What you are asked to do: Return the listing below exactly as it stands. Pictures stay out.

--*--

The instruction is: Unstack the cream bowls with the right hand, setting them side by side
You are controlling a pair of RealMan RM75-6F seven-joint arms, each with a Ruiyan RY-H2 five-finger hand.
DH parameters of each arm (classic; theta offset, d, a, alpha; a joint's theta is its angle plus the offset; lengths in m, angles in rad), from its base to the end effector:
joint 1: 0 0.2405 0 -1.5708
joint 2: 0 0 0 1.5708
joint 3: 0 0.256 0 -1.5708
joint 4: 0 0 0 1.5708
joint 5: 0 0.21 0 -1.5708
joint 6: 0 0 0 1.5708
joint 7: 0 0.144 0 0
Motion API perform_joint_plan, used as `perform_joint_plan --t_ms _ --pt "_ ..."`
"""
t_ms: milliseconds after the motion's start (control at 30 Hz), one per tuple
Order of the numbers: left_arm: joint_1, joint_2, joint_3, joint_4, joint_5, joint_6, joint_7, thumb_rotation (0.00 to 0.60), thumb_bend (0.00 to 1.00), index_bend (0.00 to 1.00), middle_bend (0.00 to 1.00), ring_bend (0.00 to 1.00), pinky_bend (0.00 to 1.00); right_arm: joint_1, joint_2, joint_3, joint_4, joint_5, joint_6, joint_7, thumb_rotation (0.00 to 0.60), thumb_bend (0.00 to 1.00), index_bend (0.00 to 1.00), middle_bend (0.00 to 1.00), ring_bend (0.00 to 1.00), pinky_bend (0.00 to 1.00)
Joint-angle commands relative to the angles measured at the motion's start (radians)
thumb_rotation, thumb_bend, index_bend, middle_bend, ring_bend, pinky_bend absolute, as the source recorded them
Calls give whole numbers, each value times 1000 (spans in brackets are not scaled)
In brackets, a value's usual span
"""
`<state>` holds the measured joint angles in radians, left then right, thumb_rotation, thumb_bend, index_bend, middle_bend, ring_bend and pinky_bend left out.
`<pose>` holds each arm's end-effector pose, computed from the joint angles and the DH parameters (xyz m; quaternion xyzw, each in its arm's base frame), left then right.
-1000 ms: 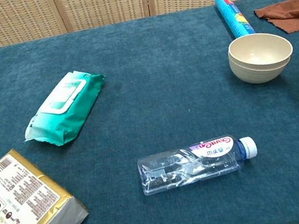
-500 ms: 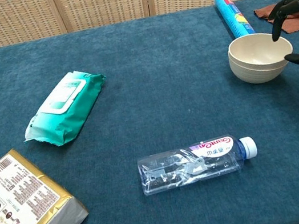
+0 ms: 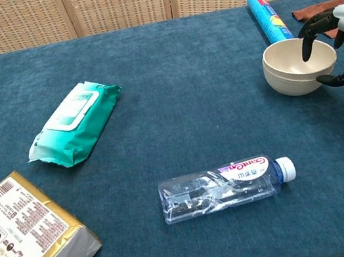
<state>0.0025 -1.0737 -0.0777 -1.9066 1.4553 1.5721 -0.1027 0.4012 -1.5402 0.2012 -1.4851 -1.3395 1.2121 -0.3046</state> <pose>-0.2699 0.1577 0.1685 -0.4707 -0.4844 -0.4863 0.5544 -0.2205 -0.2890 0.0245 0.6515 -0.3782 0.4105 0.5138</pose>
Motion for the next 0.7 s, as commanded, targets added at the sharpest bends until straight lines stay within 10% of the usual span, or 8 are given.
perform_joint_plan --t_ms 33,700 --pt "0 -1 1 -1 2 -1 2 600 176 267 0 0 50 5 -2 1 5 6 -1 2 600 338 417 200 130 330" --pt "-1 -6 8 -5 12 -2 11 600 176 267 0 0 50 23 2 -8 30 39 -12 1 600 355 417 195 130 330"
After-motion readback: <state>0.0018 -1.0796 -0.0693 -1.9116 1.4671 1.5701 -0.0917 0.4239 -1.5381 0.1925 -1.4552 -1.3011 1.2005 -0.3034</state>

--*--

Response to the task:
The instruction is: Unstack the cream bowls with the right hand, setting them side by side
You are controlling a pair of RealMan RM75-6F seven-joint arms, each with a Ruiyan RY-H2 five-finger hand.
DH parameters of each arm (classic; theta offset, d, a, alpha; a joint's theta is its angle plus the offset; lengths in m, angles in rad), from its base to the end effector:
joint 1: 0 0.2405 0 -1.5708
joint 2: 0 0 0 1.5708
joint 3: 0 0.256 0 -1.5708
joint 4: 0 0 0 1.5708
joint 5: 0 0.21 0 -1.5708
joint 6: 0 0 0 1.5708
joint 7: 0 0.144 0 0
Motion API perform_joint_plan, used as `perform_joint_plan --t_ms _ --pt "_ ..."`
"""
t_ms: milliseconds after the motion's start (control at 30 Hz), one per tuple
Order of the numbers: left_arm: joint_1, joint_2, joint_3, joint_4, joint_5, joint_6, joint_7, thumb_rotation (0.00 to 0.60), thumb_bend (0.00 to 1.00), index_bend (0.00 to 1.00), middle_bend (0.00 to 1.00), ring_bend (0.00 to 1.00), pinky_bend (0.00 to 1.00); right_arm: joint_1, joint_2, joint_3, joint_4, joint_5, joint_6, joint_7, thumb_rotation (0.00 to 0.60), thumb_bend (0.00 to 1.00), index_bend (0.00 to 1.00), middle_bend (0.00 to 1.00), ring_bend (0.00 to 1.00), pinky_bend (0.00 to 1.00)
Joint-angle commands relative to the angles measured at the motion's start (radians)
thumb_rotation, thumb_bend, index_bend, middle_bend, ring_bend, pinky_bend absolute, as the source recorded them
Calls give whole numbers, each value times 1000 (spans in brackets are not scaled)
In brackets, a value's usual span
"""
`<state>` holds the measured joint angles in radians, left then right, thumb_rotation, thumb_bend, index_bend, middle_bend, ring_bend and pinky_bend left out.
`<pose>` holds each arm's end-effector pose, computed from the joint angles and the DH parameters (xyz m; quaternion xyzw, each in its arm's base frame), left then right.
-1000 ms: 
-500 ms: 
+0 ms: 
<state>0.0025 -1.0737 -0.0777 -1.9066 1.4553 1.5721 -0.1027 0.4012 -1.5402 0.2012 -1.4851 -1.3395 1.2121 -0.3046</state> <pose>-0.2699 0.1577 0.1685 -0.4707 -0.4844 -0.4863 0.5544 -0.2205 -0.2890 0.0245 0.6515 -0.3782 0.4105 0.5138</pose>
Motion for the next 0.7 s, as commanded, targets added at the sharpest bends until straight lines stay within 10% of the usual span, or 8 are given.
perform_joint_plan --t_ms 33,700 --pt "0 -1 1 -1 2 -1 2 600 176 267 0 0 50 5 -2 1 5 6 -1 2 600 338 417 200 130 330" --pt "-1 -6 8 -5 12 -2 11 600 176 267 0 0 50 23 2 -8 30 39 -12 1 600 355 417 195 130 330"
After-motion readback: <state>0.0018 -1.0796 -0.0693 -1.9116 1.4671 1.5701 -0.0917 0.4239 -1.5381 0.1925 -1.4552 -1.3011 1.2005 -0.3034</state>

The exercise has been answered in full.